Der ältere Bruder Ahmed, 13, und der jüngere Bruder Abdullah, 9, sind zwei der vier Waisen der Familie Akeila. Abdullah betet jeden Nachmittag in der Hoffnung, seine Eltern wiederzusehen. Foto: New York Times
„Mama und Papa warten dort auf uns“, sagten die Kinder wie aus einem Mund zu ihrer Tante Samar, die auf sie aufpasste. Doch alle vier waren nach diesen Worten den Tränen nahe, denn man hatte ihnen schon vor langer Zeit erzählt, dass ihre Eltern bei einem Luftangriff ums Leben gekommen waren.

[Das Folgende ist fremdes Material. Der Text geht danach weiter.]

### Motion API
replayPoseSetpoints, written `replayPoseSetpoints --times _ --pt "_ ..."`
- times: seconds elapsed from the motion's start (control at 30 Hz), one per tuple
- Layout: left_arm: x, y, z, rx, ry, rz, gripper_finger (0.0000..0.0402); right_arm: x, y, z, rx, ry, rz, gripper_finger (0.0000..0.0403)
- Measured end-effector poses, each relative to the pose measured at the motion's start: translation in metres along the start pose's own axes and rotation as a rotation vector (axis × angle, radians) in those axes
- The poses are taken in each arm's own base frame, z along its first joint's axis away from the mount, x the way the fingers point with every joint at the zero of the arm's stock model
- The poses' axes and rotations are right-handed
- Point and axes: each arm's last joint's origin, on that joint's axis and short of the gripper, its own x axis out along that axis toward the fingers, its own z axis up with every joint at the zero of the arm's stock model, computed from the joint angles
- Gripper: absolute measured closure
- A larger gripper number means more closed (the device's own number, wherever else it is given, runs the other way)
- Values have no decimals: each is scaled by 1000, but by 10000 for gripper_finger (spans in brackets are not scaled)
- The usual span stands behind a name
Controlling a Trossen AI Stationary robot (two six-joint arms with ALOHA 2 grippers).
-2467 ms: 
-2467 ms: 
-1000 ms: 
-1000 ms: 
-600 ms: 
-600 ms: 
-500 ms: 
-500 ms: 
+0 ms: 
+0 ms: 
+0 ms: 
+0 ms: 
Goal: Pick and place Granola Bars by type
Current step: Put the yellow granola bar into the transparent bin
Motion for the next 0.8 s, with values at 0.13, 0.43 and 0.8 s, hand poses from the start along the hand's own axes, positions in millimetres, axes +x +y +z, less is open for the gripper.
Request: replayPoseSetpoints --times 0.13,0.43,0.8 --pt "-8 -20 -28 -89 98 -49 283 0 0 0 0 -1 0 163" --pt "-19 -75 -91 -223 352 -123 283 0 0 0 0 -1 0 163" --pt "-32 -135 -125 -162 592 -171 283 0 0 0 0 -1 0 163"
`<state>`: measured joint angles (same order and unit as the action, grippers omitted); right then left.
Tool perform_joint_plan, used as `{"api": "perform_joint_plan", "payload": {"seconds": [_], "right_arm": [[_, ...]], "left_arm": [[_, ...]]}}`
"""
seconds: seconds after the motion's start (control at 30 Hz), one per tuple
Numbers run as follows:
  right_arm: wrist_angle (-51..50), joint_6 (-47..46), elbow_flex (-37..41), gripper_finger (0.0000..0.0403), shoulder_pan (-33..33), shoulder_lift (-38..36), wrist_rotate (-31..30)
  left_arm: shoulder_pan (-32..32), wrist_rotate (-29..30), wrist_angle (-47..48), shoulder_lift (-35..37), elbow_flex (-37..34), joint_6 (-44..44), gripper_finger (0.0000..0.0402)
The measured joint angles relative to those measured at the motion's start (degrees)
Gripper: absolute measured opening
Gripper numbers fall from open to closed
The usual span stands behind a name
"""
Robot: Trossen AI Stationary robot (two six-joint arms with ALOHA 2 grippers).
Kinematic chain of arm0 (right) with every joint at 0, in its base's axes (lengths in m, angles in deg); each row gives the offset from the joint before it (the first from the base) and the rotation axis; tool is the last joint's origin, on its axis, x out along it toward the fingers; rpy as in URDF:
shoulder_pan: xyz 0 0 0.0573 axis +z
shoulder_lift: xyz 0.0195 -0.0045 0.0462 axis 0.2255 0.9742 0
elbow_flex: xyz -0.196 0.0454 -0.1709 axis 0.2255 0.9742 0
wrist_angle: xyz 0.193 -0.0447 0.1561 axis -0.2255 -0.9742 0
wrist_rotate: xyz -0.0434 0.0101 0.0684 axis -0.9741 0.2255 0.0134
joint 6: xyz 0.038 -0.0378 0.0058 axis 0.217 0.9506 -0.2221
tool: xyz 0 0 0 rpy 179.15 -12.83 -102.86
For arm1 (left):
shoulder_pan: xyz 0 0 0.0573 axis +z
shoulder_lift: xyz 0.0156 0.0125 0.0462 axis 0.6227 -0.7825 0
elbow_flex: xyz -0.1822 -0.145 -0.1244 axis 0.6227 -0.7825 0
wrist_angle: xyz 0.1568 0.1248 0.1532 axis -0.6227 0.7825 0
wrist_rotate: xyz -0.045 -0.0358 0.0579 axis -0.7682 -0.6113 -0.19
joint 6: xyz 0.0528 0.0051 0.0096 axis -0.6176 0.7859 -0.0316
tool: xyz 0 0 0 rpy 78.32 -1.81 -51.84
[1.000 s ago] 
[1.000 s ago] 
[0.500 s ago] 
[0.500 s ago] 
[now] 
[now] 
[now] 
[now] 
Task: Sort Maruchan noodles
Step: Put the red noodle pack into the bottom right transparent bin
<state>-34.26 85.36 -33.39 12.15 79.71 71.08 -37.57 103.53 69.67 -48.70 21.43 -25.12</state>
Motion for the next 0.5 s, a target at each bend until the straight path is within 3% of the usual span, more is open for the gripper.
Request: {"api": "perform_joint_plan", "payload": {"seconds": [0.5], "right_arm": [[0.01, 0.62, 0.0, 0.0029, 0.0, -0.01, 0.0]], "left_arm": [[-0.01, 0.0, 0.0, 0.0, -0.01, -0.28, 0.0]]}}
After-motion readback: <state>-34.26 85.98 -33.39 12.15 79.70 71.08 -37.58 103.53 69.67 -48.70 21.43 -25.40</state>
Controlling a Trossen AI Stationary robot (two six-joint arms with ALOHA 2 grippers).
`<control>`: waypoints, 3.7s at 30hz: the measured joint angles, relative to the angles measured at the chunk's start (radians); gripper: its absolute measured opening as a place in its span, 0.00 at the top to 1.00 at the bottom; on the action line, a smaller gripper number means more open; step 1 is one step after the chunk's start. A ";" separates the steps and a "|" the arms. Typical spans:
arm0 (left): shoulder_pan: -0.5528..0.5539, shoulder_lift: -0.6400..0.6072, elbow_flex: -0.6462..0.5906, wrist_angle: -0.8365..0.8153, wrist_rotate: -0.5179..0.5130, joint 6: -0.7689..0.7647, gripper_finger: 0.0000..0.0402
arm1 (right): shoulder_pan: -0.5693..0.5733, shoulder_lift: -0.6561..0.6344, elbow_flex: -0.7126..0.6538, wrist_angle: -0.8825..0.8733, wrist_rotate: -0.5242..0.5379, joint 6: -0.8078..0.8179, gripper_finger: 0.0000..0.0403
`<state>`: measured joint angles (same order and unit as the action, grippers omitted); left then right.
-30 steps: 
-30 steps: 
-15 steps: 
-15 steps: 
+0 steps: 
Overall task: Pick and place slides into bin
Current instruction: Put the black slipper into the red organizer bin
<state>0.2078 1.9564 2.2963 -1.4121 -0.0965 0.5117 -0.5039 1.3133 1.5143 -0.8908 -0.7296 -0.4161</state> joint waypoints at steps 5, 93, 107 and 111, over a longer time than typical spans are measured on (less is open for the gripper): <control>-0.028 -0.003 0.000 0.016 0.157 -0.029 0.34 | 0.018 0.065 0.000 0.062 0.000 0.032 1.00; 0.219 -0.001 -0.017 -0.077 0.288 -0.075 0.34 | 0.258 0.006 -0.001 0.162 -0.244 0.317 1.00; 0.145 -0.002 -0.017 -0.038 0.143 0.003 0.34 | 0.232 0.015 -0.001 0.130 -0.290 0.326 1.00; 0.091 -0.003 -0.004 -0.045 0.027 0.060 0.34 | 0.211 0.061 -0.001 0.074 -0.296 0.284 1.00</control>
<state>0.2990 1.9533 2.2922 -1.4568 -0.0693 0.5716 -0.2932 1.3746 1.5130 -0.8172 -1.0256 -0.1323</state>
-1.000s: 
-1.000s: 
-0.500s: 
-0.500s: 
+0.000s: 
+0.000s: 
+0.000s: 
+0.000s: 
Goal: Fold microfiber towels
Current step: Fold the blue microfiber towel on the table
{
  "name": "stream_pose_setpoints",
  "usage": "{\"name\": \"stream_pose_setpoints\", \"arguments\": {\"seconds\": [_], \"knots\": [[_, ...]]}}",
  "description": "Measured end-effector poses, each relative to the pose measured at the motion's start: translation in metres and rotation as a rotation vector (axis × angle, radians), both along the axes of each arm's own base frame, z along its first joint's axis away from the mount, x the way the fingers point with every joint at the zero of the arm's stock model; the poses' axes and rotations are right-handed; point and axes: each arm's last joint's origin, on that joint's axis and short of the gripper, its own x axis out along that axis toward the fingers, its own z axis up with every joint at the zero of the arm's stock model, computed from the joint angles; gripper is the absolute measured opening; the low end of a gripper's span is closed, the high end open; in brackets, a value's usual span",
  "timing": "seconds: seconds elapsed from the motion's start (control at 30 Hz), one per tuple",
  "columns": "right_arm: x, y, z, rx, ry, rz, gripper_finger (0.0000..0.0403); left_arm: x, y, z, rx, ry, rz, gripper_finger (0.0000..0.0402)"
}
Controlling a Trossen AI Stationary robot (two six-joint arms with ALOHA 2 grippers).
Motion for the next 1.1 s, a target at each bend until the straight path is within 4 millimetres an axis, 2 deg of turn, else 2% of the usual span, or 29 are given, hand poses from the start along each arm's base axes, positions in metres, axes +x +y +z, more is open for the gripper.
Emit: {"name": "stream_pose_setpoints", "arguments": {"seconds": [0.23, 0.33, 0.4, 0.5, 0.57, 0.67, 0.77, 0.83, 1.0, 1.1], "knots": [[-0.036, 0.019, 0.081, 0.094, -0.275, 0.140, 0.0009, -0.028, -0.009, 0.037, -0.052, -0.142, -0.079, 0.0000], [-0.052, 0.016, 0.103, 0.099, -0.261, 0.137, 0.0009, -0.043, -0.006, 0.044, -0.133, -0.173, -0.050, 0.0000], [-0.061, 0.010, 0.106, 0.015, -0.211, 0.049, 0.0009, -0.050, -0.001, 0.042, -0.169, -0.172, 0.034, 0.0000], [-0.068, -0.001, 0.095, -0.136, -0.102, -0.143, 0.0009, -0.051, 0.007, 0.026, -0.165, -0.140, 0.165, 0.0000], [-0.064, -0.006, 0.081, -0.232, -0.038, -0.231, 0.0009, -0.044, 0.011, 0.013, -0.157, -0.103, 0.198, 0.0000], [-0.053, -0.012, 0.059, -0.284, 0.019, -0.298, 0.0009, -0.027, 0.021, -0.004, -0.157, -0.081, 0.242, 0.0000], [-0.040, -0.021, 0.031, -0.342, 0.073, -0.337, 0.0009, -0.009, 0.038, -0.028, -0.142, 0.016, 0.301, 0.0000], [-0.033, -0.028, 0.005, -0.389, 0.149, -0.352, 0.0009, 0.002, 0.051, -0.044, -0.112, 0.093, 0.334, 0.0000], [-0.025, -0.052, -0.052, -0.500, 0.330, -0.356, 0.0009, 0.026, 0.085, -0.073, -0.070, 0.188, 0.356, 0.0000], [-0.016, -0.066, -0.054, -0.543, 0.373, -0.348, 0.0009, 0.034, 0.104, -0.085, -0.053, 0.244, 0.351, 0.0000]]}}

Außer dem ältesten Bruder, Ahmed (13), hat keiner der vier Brüder Bilder der Leichen seiner Eltern gesehen. Der neunjährige Abdullah sagt, er könne jeden Abend beim Sonnenuntergangsgebet noch immer die Stimme seiner Mutter hören.
Die Tante der Kinder, Samar al-Jaja, 31, die mit den Kindern in einem Zelt in der Gaza-Stadt Khan Younis lebt, ist sprachlos. „Wenn die Kinder sehen, wie andere Eltern ihre Kinder im Arm halten und mit ihnen reden“, sagt sie, „sind sie so traurig!“
Der Krieg im Gazastreifen trennt Kinder von ihren Eltern und Eltern von ihren Kindern. Er zerstört die natürliche Ordnung, die Grundeinheit des Lebens im Gazastreifen. Er hinterlässt so viele Waisenkinder, dass keine Hilfsorganisation oder -gruppe sie zählen kann.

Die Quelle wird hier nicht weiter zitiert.